Siamo convinti infatti che le prossime elezioni regionali possono essere l’occasione per rafforzare un percorso che, a partire dall’esperienza alle europee de “L’Altra Europa con Tsipras” e della sua presenza attiva, apre una fase nuova nello scenario politico regionale, in discontinuità con le scelte del passato; una prova di maturità, che faccia nascere una lista aperta, di persone, comitati, movimenti, esperienze civiche e forze organizzate, che riconoscono la necessità di percorrere la strada dell’autonomia e dell’alternativa e di dare voce e rappresentanza alle fondamentali istanze di partecipazione, democrazia, equità e benessere sociale.
Non è una strada che Rifondazione Comunista può percorrere da sola; dobbiamo lavorare per promuovere un autentico percorso costituente dal basso, basato sul principio “una testa un voto”, nella consapevolezza che solo allargando l’ambito della discussione e operando una cessione di sovranità verso i comitati dell’Altra Europa rispetto alla costruzione della proposta politica per le prossime regionali, potrà affermarsi una nuova soggettività politica nella quale sostenere le ragioni e l’attualità del comunismo. Un passaggio inedito, che impegna Rifondazione Comunista a promuovere nuove pratiche di condivisione delle regole e delle scelte, nonché di costruzione, con altre soggettività ed esperienze politiche e sociali, di un profilo organizzativo comune, dando centralità all’attività assembleare tanto nell’elaborazione della proposta politica quanto nell’individuazione dei suoi interpreti.

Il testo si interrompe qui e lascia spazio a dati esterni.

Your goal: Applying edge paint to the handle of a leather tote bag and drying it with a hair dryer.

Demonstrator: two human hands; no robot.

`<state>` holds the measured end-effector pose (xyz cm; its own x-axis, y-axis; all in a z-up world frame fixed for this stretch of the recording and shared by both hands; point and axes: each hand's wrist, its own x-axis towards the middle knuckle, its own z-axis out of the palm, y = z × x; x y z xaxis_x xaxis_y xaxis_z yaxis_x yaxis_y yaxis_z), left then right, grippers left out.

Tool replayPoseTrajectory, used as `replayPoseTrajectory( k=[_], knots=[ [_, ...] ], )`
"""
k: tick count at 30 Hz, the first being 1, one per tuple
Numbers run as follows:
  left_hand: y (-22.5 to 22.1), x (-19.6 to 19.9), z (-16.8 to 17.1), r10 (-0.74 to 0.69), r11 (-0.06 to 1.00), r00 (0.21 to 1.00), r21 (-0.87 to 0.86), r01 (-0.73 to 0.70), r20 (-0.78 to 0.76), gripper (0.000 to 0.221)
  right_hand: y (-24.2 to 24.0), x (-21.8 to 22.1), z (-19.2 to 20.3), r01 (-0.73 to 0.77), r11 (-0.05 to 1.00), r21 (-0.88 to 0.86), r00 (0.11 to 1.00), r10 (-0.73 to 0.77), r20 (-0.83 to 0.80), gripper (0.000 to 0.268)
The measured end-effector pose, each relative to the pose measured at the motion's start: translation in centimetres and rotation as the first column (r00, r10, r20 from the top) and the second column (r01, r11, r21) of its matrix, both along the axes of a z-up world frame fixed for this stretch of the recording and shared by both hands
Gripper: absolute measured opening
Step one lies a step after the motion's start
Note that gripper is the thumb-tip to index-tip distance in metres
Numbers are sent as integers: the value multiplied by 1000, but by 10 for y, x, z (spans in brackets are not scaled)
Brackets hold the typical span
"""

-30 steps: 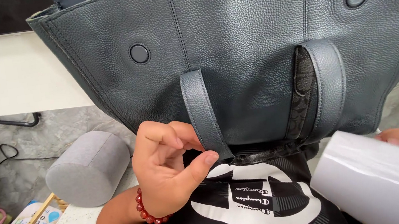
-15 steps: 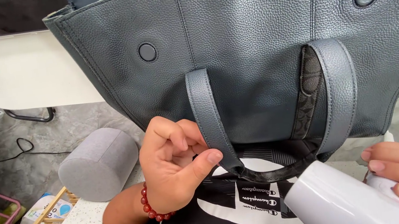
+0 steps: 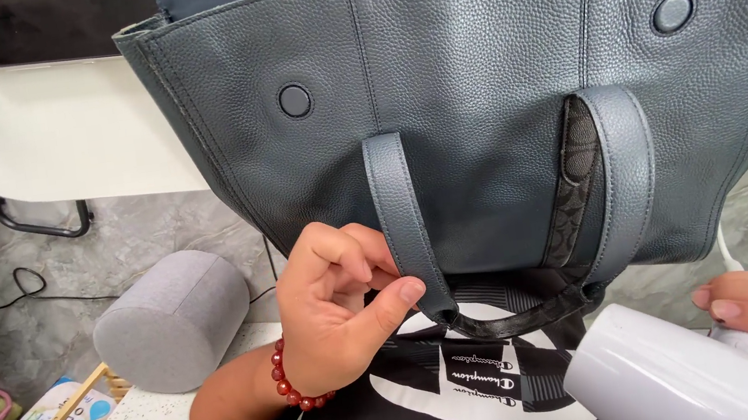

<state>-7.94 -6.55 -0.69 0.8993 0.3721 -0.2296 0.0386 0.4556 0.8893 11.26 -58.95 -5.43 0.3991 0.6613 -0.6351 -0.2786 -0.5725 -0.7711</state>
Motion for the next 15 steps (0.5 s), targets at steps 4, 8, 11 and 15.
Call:
replayPoseTrajectory(
  k=[4, 8, 11, 15],
  knots=[
    [1, 0, 0, 0, 998, 1000, 64, -2, 29, 37, 35, 14, 17, -134, 988, 70, 991, 133, 25, 43],
    [3, 1, 1, 4, 992, 999, 123, -11, 54, 35, 88, 6, 49, -287, 883, 371, 734, -46, 678, 44],
    [3, 2, -1, 2, 990, 998, 144, -12, 69, 34, 111, 14, 84, -269, 919, 288, 734, 3, 679, 50],
    [5, 0, -2, 19, 985, 998, 170, -30, 67, 35, 129, 13, 98, -291, 924, 247, 708, 34, 705, 52]
  ],
)
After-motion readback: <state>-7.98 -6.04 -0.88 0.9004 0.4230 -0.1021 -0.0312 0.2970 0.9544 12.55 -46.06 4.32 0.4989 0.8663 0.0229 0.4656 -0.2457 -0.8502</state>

Questo, e non altro, significa lavorare per realizzare, nell’immediato futuro, la proposta politica dell’Altra Umbria: l’Umbria del lavoro, dell’ambiente, dei beni comuni, dei diritti, della democrazia, della pace.
Su questa analisi e su questa linea politica il Congresso regionale impegna il futuro gruppo dirigente di Rifondazione Comunista dell’Umbria.